- 著者
-
塚崎 公義
- 出版者
- 久留米大学
- 雑誌
- 久留米大学商学研究 (ISSN:1342047X)
- 巻号頁・発行日
- vol.11, no.1, pp.79-92, 2005-06
(1)株価の下方へのバブルは合理的バブルとして成立しえない。バブルの永続可能性を合理的バブルの必要条件とすると、株価の下方バブル(株価がファンダメンタル価格から下方に乖離していくバブル)は合理的バブルとして成立しえない。これは投資家がリスク中立的であってもリスク回避的であっても同様である。実際の株価をP、株式のファンダメンタル価格をF、バブルをBとすると、下方バブルの場合にはP=F-Bとなるが、バブルが持続する場合について市場が予測するBの成長率はFの成長率を凌駕するため、バブルが永続した場合について市場の予測する将来のPがマイナスになってしまうからである。(2)円の対ドル価値の下方へのバブルは合理的バブルとして成立し得る。ドルのファンダメンタル価格をF円、バブルをB円とすると、1ドル=F+B円となる。日本人(円保有者)の為替投機によりドル高のバブルが発生したと仮定する。このとき、米国人(ドル保有者)にとっては円安のバブルが生じていることになる。ファンダメンタル価格は1/F(ドル/円)、実際の価格は1/(F+B)(ドル/円)であり、その差がバブルの規模である。

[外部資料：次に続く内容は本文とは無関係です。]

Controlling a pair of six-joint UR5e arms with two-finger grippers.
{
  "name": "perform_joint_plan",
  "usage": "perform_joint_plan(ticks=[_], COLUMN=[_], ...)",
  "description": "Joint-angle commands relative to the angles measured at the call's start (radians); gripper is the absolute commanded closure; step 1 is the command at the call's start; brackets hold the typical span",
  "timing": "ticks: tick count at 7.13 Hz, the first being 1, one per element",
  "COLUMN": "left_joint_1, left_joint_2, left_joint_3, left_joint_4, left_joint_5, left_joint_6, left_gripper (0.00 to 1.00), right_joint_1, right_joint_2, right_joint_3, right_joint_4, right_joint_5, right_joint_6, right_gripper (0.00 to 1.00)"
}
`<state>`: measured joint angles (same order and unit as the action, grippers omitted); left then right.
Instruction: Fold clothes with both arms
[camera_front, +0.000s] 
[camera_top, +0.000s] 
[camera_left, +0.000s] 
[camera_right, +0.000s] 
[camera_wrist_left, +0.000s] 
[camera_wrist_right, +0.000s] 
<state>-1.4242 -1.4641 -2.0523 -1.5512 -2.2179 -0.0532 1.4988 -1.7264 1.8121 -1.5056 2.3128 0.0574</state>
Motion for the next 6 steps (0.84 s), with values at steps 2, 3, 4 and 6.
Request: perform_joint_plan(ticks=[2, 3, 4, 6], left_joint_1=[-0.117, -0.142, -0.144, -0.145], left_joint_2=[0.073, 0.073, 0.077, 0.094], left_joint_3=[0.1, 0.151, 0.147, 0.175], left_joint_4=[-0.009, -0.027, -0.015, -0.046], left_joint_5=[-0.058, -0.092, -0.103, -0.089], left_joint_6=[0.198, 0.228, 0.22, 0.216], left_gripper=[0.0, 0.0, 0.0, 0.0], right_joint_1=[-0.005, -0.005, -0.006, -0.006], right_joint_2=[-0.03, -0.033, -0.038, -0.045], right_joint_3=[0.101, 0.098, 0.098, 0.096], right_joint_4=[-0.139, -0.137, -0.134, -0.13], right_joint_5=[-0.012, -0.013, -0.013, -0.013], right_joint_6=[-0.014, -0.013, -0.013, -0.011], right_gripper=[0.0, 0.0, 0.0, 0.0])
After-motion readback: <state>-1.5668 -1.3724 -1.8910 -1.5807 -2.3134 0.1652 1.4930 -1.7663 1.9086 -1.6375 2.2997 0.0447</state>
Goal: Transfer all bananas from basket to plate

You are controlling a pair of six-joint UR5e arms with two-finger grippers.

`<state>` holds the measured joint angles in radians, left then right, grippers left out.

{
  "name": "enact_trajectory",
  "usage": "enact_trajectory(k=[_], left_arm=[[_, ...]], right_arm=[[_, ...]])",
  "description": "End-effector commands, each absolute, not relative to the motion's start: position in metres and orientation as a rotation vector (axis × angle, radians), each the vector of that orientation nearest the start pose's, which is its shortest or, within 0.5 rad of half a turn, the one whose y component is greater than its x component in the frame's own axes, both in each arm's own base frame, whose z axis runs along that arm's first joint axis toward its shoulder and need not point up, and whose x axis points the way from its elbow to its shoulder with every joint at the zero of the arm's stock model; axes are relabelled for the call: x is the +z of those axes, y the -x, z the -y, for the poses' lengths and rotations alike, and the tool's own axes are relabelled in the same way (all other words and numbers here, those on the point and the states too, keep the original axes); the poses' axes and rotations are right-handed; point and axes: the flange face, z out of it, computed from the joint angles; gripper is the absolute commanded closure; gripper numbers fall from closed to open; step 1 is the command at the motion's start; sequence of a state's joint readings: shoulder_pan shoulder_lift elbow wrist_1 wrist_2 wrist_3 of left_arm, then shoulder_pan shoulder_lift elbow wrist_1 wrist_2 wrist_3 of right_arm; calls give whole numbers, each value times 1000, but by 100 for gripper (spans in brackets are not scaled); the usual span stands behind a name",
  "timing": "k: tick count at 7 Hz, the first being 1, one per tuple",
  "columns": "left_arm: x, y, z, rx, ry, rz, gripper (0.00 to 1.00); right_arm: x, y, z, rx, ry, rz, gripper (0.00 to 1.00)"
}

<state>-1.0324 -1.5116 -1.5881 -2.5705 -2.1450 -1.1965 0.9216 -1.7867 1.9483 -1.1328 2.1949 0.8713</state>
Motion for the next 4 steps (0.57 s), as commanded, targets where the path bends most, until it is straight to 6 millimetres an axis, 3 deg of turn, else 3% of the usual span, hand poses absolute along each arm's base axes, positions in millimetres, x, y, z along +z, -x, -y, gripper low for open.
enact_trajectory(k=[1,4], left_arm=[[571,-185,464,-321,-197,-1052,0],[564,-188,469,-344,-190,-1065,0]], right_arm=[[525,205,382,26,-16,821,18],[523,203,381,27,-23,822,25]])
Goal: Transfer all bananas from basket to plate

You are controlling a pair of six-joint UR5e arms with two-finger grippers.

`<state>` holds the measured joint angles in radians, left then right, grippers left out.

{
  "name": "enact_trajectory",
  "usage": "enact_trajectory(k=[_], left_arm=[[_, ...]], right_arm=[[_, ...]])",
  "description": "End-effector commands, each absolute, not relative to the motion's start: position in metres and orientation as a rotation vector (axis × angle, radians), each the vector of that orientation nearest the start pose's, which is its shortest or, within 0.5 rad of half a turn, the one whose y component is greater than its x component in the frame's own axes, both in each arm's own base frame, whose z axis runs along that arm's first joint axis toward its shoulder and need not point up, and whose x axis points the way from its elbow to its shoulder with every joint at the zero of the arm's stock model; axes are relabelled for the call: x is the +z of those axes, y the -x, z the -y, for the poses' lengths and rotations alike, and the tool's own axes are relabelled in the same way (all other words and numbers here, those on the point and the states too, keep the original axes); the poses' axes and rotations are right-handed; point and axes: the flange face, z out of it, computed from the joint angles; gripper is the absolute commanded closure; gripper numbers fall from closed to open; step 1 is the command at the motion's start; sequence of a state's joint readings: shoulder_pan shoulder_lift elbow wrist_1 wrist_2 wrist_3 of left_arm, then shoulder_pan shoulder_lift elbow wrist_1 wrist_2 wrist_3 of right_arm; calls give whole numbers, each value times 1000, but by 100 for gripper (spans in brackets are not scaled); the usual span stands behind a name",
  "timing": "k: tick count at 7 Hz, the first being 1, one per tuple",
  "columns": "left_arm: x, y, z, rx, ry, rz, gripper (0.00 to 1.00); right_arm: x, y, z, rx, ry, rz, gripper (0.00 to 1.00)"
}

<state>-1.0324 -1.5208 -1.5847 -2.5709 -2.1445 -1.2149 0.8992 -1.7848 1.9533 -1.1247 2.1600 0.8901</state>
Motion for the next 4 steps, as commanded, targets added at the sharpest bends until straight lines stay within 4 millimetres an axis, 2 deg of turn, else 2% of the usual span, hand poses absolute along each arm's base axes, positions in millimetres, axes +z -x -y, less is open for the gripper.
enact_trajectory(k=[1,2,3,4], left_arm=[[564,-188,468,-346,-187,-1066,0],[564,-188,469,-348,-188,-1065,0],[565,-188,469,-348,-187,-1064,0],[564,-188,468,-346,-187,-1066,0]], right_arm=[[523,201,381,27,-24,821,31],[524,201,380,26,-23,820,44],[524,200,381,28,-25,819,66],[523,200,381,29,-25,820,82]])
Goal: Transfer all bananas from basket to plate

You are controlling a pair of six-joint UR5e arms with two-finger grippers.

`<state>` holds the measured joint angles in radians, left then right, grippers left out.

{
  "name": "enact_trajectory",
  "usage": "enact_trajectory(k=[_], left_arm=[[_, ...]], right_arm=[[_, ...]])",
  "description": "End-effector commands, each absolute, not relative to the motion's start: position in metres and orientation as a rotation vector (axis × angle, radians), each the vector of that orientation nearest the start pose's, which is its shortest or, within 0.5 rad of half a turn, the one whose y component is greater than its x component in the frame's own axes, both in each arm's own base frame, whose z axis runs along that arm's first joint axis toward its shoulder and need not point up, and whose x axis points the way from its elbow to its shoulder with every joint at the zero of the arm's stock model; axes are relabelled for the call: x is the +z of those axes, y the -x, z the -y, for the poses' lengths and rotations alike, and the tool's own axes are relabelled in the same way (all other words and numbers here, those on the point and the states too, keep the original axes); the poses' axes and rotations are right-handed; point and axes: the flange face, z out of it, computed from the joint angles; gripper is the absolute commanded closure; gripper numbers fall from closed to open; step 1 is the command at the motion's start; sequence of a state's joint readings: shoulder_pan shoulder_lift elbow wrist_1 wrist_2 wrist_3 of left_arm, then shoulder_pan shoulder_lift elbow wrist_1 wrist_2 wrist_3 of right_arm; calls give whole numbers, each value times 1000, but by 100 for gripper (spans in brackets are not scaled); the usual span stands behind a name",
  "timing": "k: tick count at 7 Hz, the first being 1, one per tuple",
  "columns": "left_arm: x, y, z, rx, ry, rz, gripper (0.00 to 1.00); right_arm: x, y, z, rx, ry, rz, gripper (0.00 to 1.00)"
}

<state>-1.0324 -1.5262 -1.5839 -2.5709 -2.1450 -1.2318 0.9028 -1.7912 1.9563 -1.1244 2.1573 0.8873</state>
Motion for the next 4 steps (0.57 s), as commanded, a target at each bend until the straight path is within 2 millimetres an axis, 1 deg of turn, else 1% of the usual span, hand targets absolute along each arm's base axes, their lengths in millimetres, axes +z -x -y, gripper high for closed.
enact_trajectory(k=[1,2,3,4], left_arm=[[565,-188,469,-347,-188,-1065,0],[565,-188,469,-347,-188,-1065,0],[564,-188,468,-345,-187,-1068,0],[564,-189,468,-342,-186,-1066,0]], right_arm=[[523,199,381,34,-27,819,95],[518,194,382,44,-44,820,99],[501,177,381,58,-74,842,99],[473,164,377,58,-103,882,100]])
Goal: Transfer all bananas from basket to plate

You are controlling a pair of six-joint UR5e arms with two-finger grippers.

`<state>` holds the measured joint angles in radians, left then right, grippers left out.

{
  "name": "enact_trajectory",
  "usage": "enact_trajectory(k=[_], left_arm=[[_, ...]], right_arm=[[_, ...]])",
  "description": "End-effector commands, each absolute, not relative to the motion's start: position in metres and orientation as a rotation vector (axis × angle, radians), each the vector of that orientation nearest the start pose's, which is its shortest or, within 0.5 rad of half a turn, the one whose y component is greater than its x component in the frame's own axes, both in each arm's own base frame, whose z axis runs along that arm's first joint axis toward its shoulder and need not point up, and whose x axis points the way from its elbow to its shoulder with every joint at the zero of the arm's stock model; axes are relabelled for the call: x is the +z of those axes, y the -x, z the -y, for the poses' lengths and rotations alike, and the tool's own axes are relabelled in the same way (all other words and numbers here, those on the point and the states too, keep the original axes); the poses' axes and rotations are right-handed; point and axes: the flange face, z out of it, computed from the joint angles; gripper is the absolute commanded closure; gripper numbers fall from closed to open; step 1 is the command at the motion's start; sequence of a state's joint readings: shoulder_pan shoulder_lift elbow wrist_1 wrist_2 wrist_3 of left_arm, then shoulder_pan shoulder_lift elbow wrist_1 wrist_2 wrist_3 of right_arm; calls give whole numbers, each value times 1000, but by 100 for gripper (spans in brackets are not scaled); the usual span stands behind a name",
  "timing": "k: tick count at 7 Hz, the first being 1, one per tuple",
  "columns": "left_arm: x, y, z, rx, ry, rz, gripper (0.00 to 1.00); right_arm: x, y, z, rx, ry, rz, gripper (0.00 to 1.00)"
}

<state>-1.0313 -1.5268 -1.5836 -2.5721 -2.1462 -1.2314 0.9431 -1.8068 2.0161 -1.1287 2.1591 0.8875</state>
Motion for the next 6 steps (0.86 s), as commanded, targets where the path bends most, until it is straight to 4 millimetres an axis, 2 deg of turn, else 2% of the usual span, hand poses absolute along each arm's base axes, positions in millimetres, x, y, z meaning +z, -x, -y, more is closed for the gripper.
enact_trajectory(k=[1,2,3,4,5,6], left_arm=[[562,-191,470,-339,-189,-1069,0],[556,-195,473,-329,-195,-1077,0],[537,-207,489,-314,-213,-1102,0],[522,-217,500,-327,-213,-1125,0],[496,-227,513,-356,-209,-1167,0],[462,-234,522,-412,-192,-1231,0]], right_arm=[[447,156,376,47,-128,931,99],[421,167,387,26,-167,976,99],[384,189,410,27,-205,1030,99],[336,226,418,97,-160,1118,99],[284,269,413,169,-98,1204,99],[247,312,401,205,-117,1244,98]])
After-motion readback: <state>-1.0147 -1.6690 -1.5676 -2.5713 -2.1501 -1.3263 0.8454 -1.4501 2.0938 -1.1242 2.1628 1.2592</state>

米国人投資家(ドル保有者)が少しでもリスクを許容できるならば、バブルが一定規模に達した段階でバブルを「空売り」することが合理的である。彼等にとっては、バブルの成長率が逓減していくことで「空売り」に際してのリスクが減少していくからである。したがって、ドル高(=円安)のバブルは永続しえず、合理的なバブルとは言い得ない。しかし、米国人投資家が完全なリスク回避主体であれば、バブルの「空売り」は行なわない。バブルが拡大を続ける可能性がある以上、バブルの「空売り」にはリスクが伴うからである。したがって、この場合には、日本人投資家によるドル買いバブルが永続する可能性があり、「ドル高円安」の合理的バブルが成立し得ることとなる。